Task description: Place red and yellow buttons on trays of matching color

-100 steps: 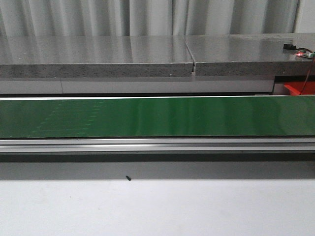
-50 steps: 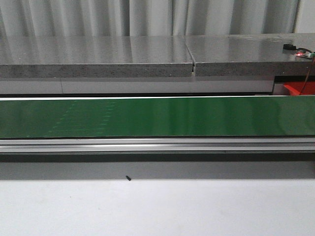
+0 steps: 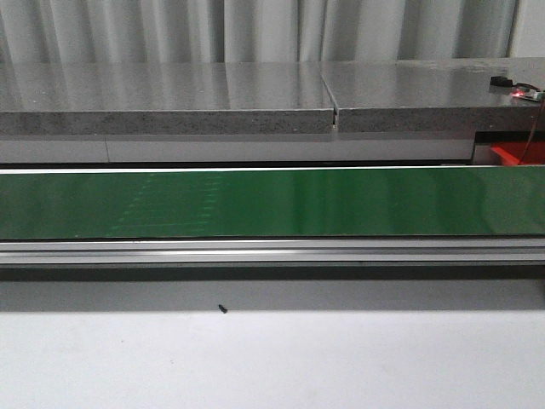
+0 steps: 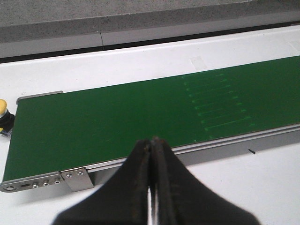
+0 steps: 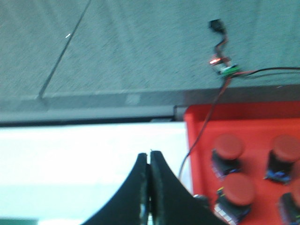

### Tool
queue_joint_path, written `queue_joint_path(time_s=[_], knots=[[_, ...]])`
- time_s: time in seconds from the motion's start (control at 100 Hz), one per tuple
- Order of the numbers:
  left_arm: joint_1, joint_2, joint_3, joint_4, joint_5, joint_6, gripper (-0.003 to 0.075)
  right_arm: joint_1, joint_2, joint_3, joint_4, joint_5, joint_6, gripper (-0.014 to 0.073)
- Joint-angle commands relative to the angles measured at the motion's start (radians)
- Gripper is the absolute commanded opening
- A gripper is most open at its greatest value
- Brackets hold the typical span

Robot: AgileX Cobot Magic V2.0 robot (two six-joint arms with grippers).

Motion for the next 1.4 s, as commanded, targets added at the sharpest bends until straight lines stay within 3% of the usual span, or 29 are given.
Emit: queue_joint_path(time_s=[0.0, 0.16, 0.58, 0.68, 0.87, 1.06, 1.17, 1.39], knots=[[-0.009, 0.004, -0.024, -0.027, -0.062, -0.003, -0.0019, 0.048, -0.071, 0.019, -0.009, -0.041, -0.013, -0.0064], [-0.009, 0.004, -0.024, -0.027, -0.062, -0.003, -0.0019, 0.108, -0.138, 0.091, -0.007, -0.050, -0.013, -0.0064], [-0.009, 0.004, -0.024, -0.027, -0.062, -0.003, -0.0019, 0.108, -0.297, 0.223, -0.032, 0.078, 0.035, -0.0064], [-0.009, 0.004, -0.024, -0.027, -0.062, -0.003, -0.0019, 0.108, -0.320, 0.232, -0.205, 0.115, 0.233, -0.0064], [-0.009, 0.004, -0.024, -0.027, -0.062, -0.003, -0.0019, 0.108, -0.380, 0.232, -0.712, 0.165, 0.844, -0.0067], [-0.009, 0.004, -0.024, -0.027, -0.062, -0.003, -0.0019, 0.112, -0.470, 0.232, -1.104, 0.213, 1.227, -0.0067], [-0.009, 0.004, -0.024, -0.027, -0.062, -0.003, -0.0019, 0.140, -0.524, 0.234, -1.239, 0.241, 1.309, -0.0067], [-0.009, 0.004, -0.024, -0.027, -0.062, -0.003, -0.0019, 0.172, -0.643, 0.254, -1.267, 0.270, 1.248, -0.0067]])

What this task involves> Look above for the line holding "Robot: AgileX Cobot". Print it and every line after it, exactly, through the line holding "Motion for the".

Output below>
Robot: AgileX Cobot Magic V2.0 robot (two six-joint arms with grippers).

Motion for the next 1.4 s, as commanded, targets added at the sharpest bends until straight lines stay within 3% of the usual span, or 29 are given.

A complete answer has now been given to the exercise.